Task item.
Leaving every picture out, please return exactly the lines from the top of the material below through the line with "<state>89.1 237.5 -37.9", both included.

Data for review.

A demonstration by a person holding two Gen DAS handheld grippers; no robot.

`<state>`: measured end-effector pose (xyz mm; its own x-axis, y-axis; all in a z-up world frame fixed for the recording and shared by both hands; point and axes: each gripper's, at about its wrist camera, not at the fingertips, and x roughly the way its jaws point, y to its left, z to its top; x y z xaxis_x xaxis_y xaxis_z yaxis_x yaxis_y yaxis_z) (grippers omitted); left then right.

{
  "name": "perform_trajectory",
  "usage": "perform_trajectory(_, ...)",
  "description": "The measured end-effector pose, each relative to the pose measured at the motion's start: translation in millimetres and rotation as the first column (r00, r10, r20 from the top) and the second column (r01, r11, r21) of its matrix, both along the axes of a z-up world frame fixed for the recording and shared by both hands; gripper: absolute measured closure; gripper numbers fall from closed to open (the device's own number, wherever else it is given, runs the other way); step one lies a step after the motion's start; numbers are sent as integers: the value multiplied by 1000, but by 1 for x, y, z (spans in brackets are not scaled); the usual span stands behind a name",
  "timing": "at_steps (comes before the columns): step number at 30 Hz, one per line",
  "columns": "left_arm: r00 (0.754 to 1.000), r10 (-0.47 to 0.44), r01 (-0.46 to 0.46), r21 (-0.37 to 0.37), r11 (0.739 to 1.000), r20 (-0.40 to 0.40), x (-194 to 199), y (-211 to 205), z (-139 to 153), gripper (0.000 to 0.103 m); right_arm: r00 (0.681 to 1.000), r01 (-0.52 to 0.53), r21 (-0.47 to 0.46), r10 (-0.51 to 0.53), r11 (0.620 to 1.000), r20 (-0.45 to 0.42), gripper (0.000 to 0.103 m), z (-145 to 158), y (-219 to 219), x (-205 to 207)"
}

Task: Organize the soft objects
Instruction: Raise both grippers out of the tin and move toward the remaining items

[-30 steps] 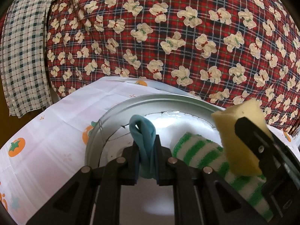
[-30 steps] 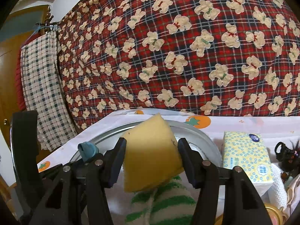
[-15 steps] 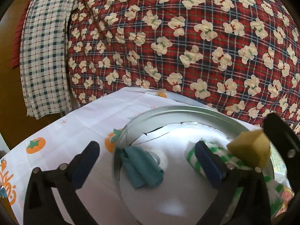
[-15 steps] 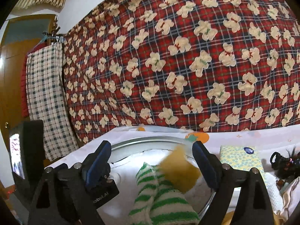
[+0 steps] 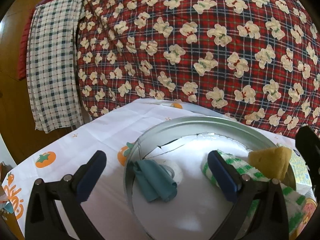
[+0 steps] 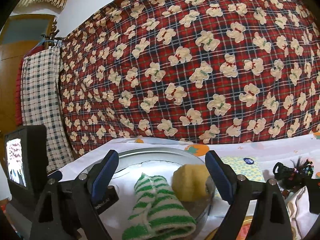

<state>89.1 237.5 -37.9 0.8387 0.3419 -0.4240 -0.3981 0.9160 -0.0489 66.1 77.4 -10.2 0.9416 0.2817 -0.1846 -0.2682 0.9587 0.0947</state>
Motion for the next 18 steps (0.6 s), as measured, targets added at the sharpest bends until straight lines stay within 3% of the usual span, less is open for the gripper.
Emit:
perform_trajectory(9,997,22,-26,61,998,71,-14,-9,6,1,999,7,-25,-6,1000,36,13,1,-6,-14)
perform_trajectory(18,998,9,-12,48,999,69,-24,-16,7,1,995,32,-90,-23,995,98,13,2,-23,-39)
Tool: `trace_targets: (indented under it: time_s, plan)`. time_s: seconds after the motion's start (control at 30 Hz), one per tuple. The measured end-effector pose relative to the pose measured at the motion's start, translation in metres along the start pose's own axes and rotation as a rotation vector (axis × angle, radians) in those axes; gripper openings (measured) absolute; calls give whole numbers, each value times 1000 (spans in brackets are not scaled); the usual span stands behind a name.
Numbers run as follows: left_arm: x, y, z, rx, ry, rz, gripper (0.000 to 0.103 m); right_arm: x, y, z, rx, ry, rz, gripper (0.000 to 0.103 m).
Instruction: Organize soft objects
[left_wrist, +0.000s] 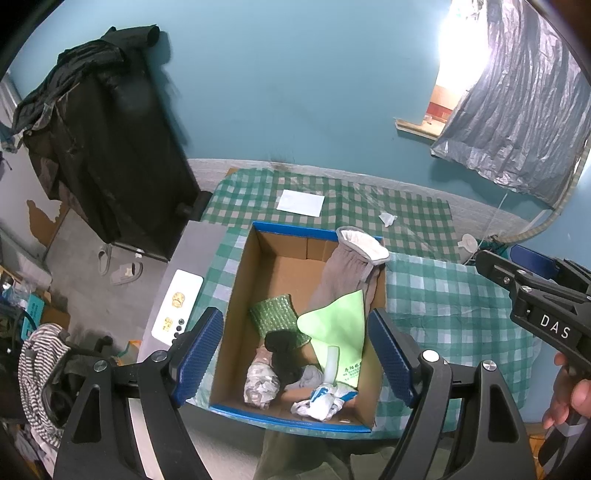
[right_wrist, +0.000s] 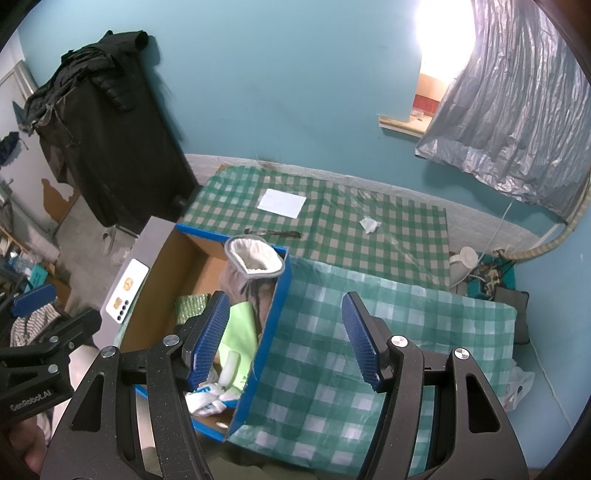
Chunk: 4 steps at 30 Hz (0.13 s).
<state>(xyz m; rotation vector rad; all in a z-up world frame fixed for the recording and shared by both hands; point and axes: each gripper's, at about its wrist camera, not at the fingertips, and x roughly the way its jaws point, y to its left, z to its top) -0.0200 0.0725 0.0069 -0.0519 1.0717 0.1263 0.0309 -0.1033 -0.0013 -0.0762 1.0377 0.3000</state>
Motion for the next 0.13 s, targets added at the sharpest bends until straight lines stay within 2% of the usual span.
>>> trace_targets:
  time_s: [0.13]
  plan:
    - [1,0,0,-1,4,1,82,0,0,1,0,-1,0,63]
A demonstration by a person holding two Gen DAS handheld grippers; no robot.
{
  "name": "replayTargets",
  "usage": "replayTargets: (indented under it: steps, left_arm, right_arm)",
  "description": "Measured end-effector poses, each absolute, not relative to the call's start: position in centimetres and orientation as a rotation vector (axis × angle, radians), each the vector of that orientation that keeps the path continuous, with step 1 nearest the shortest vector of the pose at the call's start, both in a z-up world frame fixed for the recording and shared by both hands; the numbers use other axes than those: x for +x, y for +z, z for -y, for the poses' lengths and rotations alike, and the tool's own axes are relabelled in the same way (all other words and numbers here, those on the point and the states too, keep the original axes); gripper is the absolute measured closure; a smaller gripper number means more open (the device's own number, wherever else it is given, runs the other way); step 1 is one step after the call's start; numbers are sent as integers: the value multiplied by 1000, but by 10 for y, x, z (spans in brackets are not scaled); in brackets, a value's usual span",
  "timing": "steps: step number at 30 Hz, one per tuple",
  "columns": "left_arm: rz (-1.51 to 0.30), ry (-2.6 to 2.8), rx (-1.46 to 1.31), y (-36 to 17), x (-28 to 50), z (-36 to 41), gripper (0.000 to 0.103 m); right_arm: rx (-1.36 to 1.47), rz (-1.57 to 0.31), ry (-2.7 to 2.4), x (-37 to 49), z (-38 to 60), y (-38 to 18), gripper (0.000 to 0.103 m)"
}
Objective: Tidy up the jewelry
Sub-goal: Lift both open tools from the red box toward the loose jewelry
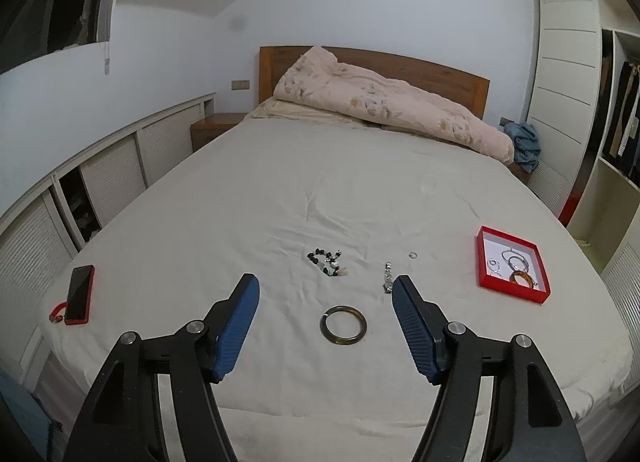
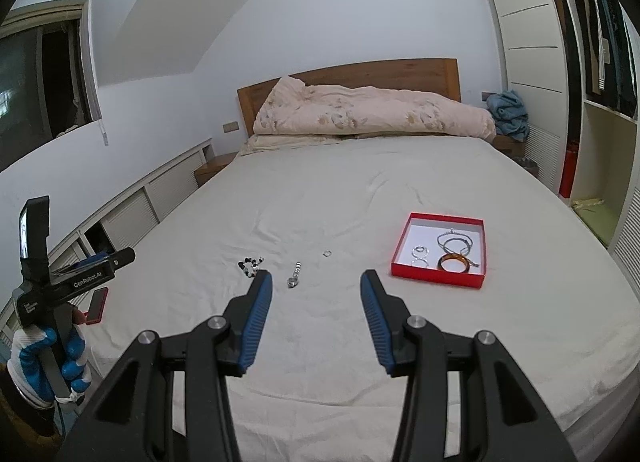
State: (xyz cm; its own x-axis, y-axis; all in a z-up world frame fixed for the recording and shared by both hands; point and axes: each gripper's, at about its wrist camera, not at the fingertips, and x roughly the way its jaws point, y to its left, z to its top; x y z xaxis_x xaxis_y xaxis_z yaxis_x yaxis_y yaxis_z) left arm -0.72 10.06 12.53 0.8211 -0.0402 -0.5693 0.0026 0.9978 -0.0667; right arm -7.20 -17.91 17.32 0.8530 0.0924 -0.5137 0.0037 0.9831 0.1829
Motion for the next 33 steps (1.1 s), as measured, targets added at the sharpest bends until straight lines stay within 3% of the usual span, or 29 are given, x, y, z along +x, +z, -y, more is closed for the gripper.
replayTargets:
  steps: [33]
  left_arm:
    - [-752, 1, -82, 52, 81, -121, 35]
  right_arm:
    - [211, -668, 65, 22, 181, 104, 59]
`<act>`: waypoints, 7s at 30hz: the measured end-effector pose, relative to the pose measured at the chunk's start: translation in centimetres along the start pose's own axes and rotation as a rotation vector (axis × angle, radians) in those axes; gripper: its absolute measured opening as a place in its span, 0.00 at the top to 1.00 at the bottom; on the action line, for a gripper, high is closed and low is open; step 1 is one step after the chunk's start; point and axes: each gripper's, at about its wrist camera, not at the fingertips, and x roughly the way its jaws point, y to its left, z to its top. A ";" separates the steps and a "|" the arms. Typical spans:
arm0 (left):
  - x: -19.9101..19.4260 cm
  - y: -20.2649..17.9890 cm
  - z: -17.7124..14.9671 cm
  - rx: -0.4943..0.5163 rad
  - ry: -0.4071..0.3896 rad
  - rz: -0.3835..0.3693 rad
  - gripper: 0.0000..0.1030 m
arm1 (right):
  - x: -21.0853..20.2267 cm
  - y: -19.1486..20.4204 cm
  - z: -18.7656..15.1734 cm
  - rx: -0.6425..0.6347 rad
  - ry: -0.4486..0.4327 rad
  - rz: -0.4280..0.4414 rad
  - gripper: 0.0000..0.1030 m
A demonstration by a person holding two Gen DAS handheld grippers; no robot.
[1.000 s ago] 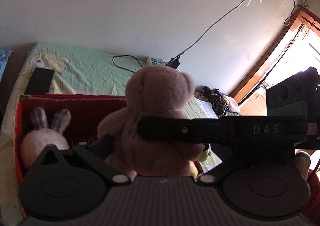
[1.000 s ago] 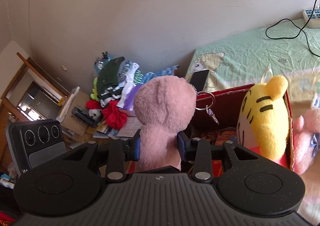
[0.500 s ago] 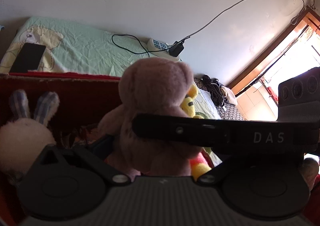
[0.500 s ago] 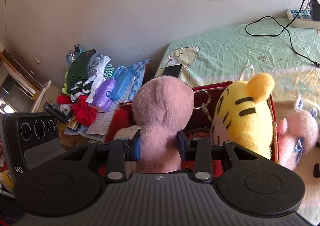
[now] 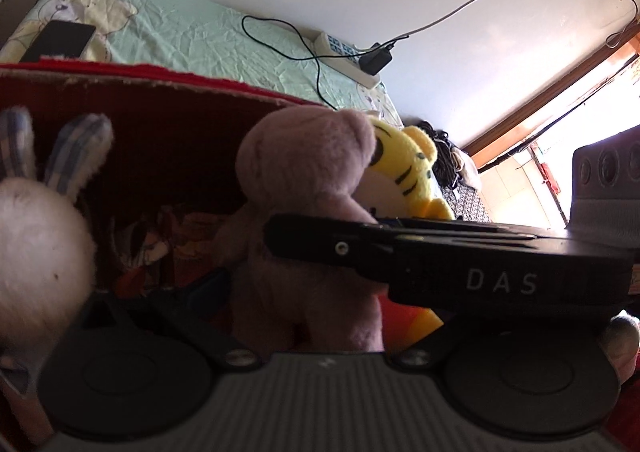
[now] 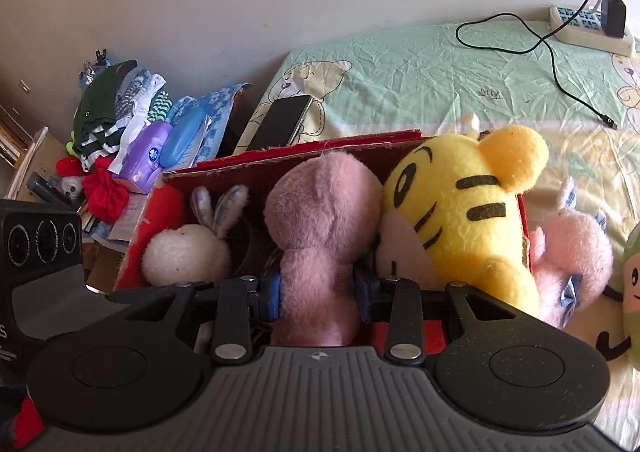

Finished exercise.
A demonstration by a person holding two Gen DAS handheld grippers; no robot.

`<state>`: measured end-effector pose (xyz mm; its own x-axis, y-axis; all in a z-up world frame fixed for the recording and shared by both hands; point and axes: each gripper's, at about its wrist camera, not at the fingertips, and x roughly the way its jaws point, y to its left, z to its top; x y z xaxis_x xaxis_y xaxis_z yaxis_x yaxis_y yaxis_z) (grippers omitted); left then right.

{
  "name": "perform_trajectory",
  "usage": "perform_trajectory(_, ...)",
  "description": "The measured end-effector pose, each relative to the pose measured at the motion's start: translation in millimetres and rotation as the first column (r00, r10, r20 from the top) and the second column (r01, r11, r21) of its matrix, both along the axes of a z-up world frame fixed for the recording and shared by both hands; gripper: absolute measured closure; gripper numbers fall from closed to open (the device's own number, wherever else it is given, runs the other way); step one lies a step after the motion's start; numbers are sent as integers: the value multiplied by 1000, but by 1 for x, y, z (spans in brackets are not scaled); the usual span stands behind a name",
  "timing": "at_steps (comes before the columns): step number at 30 Hz, one per line",
  "columns": "left_arm: r00 (0.754 to 1.000), r10 (-0.47 to 0.44), r01 (-0.46 to 0.46), r21 (-0.37 to 0.37), r11 (0.739 to 1.000), r20 (-0.40 to 0.40), x (-194 to 199), y (-211 to 205), z (-139 to 153), gripper (0.000 to 0.103 m); right_arm: r00 (0.681 to 1.000), r01 (-0.52 to 0.53), r21 (-0.47 to 0.46), r10 (-0.51 to 0.53), r11 (0.620 to 1.000), r20 (-0.45 to 0.42), gripper (0.000 to 0.103 m), z (-145 to 158), y (-219 to 219), x (-205 to 207)"
}

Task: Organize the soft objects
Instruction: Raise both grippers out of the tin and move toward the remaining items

[-30 steps] 
[-30 steps] 
[-15 steps] 
[-15 steps] 
[+0 steps] 
[+0 steps] 

<state>89.1 237.5 -37.9 0.8387 0.3419 -0.4240 -0.3981 0.9160 -0.0489 66.1 77.4 -10.2 0.9416 0.2817 -0.1846 -0.2682 0.9587 0.0947</state>

What appears above is the full answer.